What fruit had ye then in those things - God designs that every man shall reap benefit by his service. What benefit have ye derived from the service of sin?
Whereof ye are now ashamed? - Ye blush to remember your former life. It was scandalous to yourselves, injurious to others, and highly provoking to God.
The end of those things is death - Whatever sin may promise of pleasure or advantage, the end to which it necessarily tends is the destruction of body and soul.
But now being made free from sin - As being free from righteousness is the finished character of a sinner, so being made free from sin is the finished character of a genuine Christian.
And become servants to God - They were transferred from the service of one master to that of another: they were freed from the slavery of sin, and engaged in the service of God.
Fruit unto holiness - Holiness of heart was the principle; and righteousness of life the fruit.
For the wages of sin is death - The second death, everlasting perdition. Every sinner earns this by long, sore, and painful service. O! what pains do men take to get to hell! Early and late they toil at sin; and would not Divine justice be in their debt, if it did not pay them their due wages?

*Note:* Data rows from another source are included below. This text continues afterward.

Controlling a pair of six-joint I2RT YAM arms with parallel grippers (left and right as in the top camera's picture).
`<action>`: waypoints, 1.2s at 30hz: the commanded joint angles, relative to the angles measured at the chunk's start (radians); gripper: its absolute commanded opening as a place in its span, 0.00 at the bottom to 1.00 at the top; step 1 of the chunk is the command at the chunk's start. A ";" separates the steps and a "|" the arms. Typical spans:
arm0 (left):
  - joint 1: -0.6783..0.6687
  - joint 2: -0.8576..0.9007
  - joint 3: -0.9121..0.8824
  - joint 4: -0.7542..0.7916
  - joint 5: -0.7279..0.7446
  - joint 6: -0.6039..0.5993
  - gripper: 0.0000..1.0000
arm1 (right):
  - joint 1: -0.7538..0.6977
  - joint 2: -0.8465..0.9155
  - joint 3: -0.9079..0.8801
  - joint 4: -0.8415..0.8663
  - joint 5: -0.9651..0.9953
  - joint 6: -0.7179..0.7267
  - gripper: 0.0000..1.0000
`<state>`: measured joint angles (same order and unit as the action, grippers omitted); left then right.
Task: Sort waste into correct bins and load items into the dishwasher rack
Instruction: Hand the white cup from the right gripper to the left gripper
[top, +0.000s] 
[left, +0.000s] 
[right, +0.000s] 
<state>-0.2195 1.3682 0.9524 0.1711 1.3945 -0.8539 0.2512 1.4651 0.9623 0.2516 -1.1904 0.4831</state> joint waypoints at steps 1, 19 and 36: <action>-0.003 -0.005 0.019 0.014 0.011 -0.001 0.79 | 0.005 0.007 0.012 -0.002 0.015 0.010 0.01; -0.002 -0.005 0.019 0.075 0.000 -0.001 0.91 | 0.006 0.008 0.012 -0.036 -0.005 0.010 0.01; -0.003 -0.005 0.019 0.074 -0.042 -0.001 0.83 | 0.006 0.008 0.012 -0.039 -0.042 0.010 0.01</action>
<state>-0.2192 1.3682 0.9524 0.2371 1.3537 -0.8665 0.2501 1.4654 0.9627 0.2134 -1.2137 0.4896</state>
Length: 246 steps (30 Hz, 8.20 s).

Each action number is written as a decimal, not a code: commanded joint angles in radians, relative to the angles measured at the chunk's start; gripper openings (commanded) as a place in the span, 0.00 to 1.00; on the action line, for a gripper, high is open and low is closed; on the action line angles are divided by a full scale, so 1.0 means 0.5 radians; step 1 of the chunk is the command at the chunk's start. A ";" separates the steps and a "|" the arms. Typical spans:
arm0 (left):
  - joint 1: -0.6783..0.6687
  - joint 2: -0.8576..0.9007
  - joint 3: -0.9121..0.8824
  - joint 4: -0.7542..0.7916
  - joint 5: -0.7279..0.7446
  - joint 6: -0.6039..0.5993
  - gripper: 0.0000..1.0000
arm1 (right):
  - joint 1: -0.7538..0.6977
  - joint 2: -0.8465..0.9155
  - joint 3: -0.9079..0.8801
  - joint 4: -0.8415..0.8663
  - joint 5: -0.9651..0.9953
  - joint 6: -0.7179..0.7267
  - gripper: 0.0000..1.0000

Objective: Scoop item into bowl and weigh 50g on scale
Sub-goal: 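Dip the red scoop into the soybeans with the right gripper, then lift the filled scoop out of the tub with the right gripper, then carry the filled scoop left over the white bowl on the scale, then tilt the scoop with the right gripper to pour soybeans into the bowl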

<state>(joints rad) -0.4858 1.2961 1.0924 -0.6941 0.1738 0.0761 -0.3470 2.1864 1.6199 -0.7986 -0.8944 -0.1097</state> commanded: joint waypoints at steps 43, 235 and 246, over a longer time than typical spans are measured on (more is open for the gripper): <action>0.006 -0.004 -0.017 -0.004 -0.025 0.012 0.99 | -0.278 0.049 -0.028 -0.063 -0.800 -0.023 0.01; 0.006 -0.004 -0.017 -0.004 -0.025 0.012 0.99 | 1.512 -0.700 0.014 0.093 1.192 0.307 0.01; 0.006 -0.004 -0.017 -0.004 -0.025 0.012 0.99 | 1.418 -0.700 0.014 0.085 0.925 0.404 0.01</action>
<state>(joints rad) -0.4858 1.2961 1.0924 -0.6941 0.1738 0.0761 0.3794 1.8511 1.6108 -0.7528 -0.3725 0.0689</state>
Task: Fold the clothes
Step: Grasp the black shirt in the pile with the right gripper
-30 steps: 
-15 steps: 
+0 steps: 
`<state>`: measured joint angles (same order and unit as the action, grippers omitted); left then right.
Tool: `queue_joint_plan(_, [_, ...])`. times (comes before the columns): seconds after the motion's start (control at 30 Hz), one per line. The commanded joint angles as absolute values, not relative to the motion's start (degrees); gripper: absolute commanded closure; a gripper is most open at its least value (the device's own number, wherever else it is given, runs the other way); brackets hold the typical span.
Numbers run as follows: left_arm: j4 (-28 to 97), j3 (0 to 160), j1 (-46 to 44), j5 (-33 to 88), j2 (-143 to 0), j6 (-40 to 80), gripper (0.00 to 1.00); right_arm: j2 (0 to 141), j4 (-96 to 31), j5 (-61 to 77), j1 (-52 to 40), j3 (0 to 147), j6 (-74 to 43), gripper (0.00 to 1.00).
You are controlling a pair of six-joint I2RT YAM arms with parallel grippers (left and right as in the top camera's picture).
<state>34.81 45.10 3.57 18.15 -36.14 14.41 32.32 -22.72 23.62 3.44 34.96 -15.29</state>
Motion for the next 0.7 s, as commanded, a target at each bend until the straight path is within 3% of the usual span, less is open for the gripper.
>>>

But the gift of God is eternal life - A man may Merit hell, but he cannot Merit heaven. The apostle does not say that the wages of righteousness is eternal life: no, but that this eternal life, even to the righteous, is το χαρισμα του Θεου, The gracious Gift of God. And even this gracious gift comes through Jesus Christ our Lord. He alone has procured it; and it is given to all those who find redemption in his blood. A sinner goes to hell because he deserves it; a righteous man goes to heaven because Christ has died for him, and communicated that grace by which his sin is pardoned and his soul made holy. The word οψωνια, which we here render wages, signified the daily pay of a Roman soldier. So every sinner has a daily pay, and this pay is death; he has misery because he sins. Sin constitutes hell; the sinner has a hell in his own bosom; all is confusion and disorder where God does not reign: every indulgence of sinful passions increases the disorder, and consequently the misery of a sinner. If men were as much in earnest to get their souls saved as they are to prepare them for perdition, heaven would be highly peopled, and devils would be their own companions. And will not the living lay this to heart?
- In the preceding chapter we see the connection that subsists between the doctrines of the Gospel and the practice of Christianity. A doctrine is a teaching, instruction, or information concerning some truth that is to be believed, as essential to our salvation. But all teaching that comes from God, necessarily leads to him. That Christ died for our sins and rose again for our justification, is a glorious doctrine of the Gospel. But this is of no use to him who does not die to sin, rise in the likeness of his resurrection, and walk in newness of life: this is the use that should be made of the doctrine. Every doctrine has its use, and the use of it consists in the practice founded on it. We hear there is a free pardon - we go to God and receive it; we hear that we may be made holy - we apply for the sanctifying Spirit; we hear there is a heaven of glory, into which the righteous alone shall enter - we watch and pray, believe, love, and obey, in order that, when he doth appear, we may be found of him in peace, without spot and blameless. Those are the doctrines; these are the uses or practice founded on those doctrines.